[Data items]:

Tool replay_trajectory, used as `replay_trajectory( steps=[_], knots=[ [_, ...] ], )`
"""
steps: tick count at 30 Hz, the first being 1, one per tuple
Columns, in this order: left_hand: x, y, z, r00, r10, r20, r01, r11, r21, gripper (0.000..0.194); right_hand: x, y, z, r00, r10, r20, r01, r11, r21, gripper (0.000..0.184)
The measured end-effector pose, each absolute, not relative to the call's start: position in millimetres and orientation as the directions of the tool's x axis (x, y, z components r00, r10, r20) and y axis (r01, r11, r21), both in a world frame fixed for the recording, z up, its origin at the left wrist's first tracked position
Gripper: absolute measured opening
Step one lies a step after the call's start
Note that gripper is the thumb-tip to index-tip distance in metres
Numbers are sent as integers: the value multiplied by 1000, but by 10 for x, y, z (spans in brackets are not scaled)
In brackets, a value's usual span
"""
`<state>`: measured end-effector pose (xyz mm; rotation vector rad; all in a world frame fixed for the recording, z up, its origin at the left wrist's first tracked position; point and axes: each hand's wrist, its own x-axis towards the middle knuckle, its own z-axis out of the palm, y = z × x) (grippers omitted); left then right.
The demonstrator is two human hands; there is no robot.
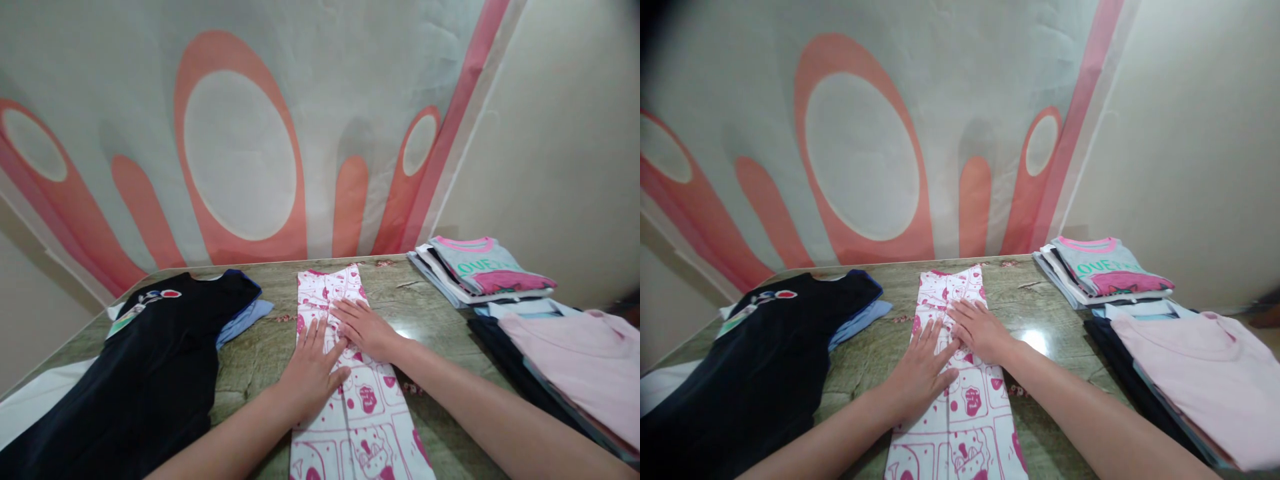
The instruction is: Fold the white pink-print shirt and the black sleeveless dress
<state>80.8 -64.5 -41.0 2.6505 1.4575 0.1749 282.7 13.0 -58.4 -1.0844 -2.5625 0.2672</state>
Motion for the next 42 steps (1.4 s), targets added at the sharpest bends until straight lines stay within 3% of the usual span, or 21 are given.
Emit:
replay_trajectory(
  steps=[3, 10, 17, 21, 25, 30, 34, 42],
  knots=[
    [801, -638, -407, 528, 848, 48, 836, -529, 146, 58, 2834, 76, -574, -632, 730, 258, 643, 681, -351, 45],
    [803, -609, -329, 505, 861, 64, 853, -509, 114, 58, 2884, 163, -566, -570, 687, 451, 532, 726, -435, 35],
    [837, -605, -281, 500, 862, 86, 858, -507, 85, 56, 2909, 180, -557, -581, 677, 453, 517, 736, -437, 33],
    [812, -580, -297, 493, 848, 195, 826, -527, 199, 45, 2898, 167, -531, -596, 657, 462, 505, 754, -420, 33],
    [750, -408, -334, 315, 904, 289, 850, -404, 339, 30, 2892, 150, -521, -603, 644, 470, 505, 765, -399, 31],
    [714, -66, -296, 240, 961, 136, 844, -276, 461, 18, 2885, 165, -561, -595, 623, 508, 505, 781, -367, 30],
    [784, 80, -266, 207, 978, 38, 864, -201, 462, 20, 2880, 188, -593, -581, 597, 554, 489, 800, -348, 28],
    [858, 59, -313, 133, 984, 118, 885, -172, 433, 14, 2875, 191, -573, -592, 601, 536, 520, 794, -315, 24]
  ],
)
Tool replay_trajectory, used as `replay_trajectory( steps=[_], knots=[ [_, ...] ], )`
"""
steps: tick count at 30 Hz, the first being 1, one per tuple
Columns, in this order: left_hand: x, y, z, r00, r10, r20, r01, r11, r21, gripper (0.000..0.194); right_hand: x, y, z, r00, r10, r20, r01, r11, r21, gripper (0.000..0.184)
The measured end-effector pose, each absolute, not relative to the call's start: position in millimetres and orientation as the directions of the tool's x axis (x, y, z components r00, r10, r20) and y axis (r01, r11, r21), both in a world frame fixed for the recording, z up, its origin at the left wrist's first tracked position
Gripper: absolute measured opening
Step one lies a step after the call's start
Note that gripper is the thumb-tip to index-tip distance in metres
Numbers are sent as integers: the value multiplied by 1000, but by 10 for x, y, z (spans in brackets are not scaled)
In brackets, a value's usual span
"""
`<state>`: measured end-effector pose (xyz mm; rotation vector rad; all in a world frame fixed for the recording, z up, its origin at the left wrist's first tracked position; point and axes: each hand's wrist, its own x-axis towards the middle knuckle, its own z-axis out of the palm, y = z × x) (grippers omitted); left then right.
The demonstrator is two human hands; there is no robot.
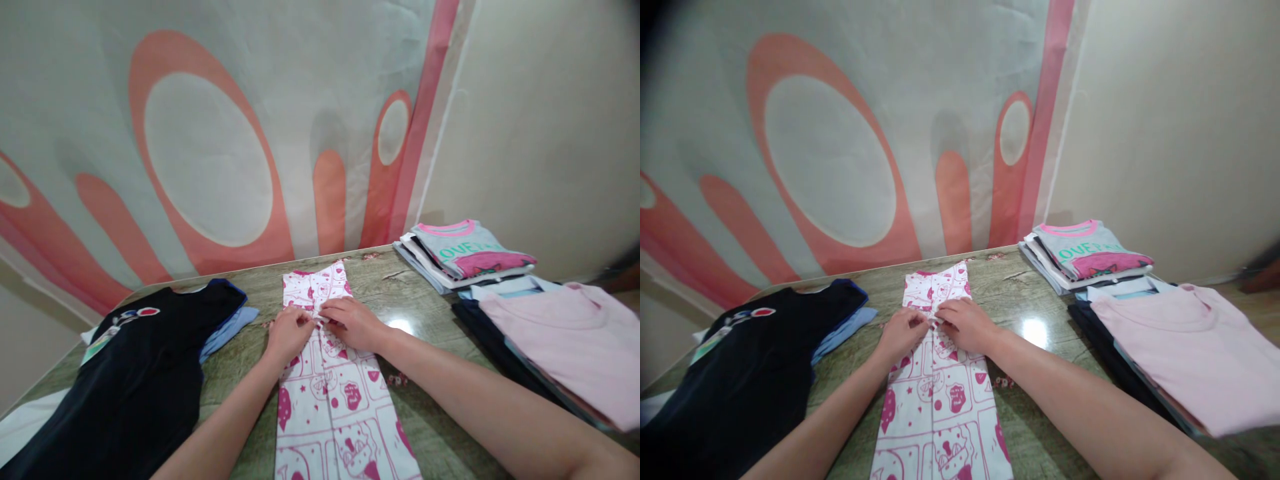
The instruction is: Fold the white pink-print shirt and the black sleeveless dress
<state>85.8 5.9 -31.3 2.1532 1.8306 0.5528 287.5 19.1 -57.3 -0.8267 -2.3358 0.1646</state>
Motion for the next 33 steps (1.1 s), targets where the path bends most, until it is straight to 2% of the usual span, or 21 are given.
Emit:
replay_trajectory(
  steps=[9, 14, 23, 27, 33],
  knots=[
    [956, -25, -284, 75, 990, 122, 909, -118, 399, 22, 2798, 107, -526, -560, 646, 518, 581, 752, -310, 23],
    [1019, -4, -337, 29, 989, 142, 920, -82, 383, 13, 2794, 108, -533, -545, 663, 513, 594, 737, -323, 23],
    [980, -62, -331, 66, 971, 229, 944, -135, 301, 9, 2789, 111, -548, -547, 666, 508, 597, 735, -320, 23],
    [957, -85, -343, 91, 956, 279, 937, -177, 300, 8, 2782, 95, -528, -526, 679, 512, 619, 719, -318, 20],
    [960, -52, -358, 80, 962, 262, 930, -167, 328, 9, 2739, 83, -524, -491, 701, 516, 667, 684, -295, 14]
  ],
)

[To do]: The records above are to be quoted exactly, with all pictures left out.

[Your response]:
Tool replay_trajectory, used as `replay_trajectory( steps=[_], knots=[ [_, ...] ], )`
"""
steps: tick count at 30 Hz, the first being 1, one per tuple
Columns, in this order: left_hand: x, y, z, r00, r10, r20, r01, r11, r21, gripper (0.000..0.194); right_hand: x, y, z, r00, r10, r20, r01, r11, r21, gripper (0.000..0.184)
The measured end-effector pose, each absolute, not relative to the call's start: position in millimetres and orientation as the directions of the tool's x axis (x, y, z components r00, r10, r20) and y axis (r01, r11, r21), both in a world frame fixed for the recording, z up, its origin at the left wrist's first tracked position
Gripper: absolute measured opening
Step one lies a step after the call's start
Note that gripper is the thumb-tip to index-tip distance in metres
Numbers are sent as integers: the value multiplied by 1000, but by 10 for x, y, z (spans in brackets are not scaled)
In brackets, a value's usual span
"""
`<state>`: measured end-effector pose (xyz mm; rotation vector rad; all in a world frame fixed for the recording, z up, its origin at the left wrist's first tracked position; point and axes: each hand's wrist, its own x-axis towards the middle knuckle, its own z-axis out of the palm, y = z × x) (grippers omitted); left then right.
The demonstrator is two human hands; there is no robot.
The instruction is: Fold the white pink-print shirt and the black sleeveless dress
<state>80.8 -64.5 -41.0 2.6505 1.4575 0.1749 282.7 13.0 -58.4 -1.0844 -2.5625 0.2672</state>
Motion for the next 42 steps (1.4 s), targets added at the sharpest bends until straight lines stay within 3% of the usual span, or 21 are given.
Emit:
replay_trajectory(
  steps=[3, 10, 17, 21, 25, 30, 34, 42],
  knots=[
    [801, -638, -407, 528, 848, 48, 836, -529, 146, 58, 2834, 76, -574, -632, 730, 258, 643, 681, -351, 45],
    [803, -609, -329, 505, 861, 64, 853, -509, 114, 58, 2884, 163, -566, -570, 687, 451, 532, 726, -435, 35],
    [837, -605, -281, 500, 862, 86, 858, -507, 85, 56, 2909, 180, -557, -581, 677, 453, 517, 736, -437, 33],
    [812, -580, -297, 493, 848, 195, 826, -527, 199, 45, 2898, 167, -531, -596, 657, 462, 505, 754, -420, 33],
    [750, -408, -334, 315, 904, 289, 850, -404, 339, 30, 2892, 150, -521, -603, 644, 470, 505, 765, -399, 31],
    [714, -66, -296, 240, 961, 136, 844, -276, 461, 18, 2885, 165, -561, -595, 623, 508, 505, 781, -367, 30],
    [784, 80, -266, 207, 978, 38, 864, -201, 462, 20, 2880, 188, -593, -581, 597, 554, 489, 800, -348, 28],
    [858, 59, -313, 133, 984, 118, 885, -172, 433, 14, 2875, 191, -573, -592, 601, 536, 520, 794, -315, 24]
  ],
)
Tool replay_trajectory, used as `replay_trajectory( steps=[_], knots=[ [_, ...] ], )`
"""
steps: tick count at 30 Hz, the first being 1, one per tuple
Columns, in this order: left_hand: x, y, z, r00, r10, r20, r01, r11, r21, gripper (0.000..0.194); right_hand: x, y, z, r00, r10, r20, r01, r11, r21, gripper (0.000..0.184)
The measured end-effector pose, each absolute, not relative to the call's start: position in millimetres and orientation as the directions of the tool's x axis (x, y, z components r00, r10, r20) and y axis (r01, r11, r21), both in a world frame fixed for the recording, z up, its origin at the left wrist's first tracked position
Gripper: absolute measured opening
Step one lies a step after the call's start
Note that gripper is the thumb-tip to index-tip distance in metres
Numbers are sent as integers: the value multiplied by 1000, but by 10 for x, y, z (spans in brackets are not scaled)
In brackets, a value's usual span
"""
`<state>`: measured end-effector pose (xyz mm; rotation vector rad; all in a world frame fixed for the recording, z up, its origin at the left wrist's first tracked position; point and axes: each hand's wrist, its own x-axis towards the middle knuckle, its own z-axis out of the palm, y = z × x) (grippers omitted); left then right.
The demonstrator is two human hands; there is no robot.
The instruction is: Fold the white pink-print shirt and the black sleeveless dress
<state>85.8 5.9 -31.3 2.1532 1.8306 0.5528 287.5 19.1 -57.3 -0.8267 -2.3358 0.1646</state>
Motion for the next 33 steps (1.1 s), targets where the path bends most, until it is straight to 2% of the usual span, or 21 are given.
Emit:
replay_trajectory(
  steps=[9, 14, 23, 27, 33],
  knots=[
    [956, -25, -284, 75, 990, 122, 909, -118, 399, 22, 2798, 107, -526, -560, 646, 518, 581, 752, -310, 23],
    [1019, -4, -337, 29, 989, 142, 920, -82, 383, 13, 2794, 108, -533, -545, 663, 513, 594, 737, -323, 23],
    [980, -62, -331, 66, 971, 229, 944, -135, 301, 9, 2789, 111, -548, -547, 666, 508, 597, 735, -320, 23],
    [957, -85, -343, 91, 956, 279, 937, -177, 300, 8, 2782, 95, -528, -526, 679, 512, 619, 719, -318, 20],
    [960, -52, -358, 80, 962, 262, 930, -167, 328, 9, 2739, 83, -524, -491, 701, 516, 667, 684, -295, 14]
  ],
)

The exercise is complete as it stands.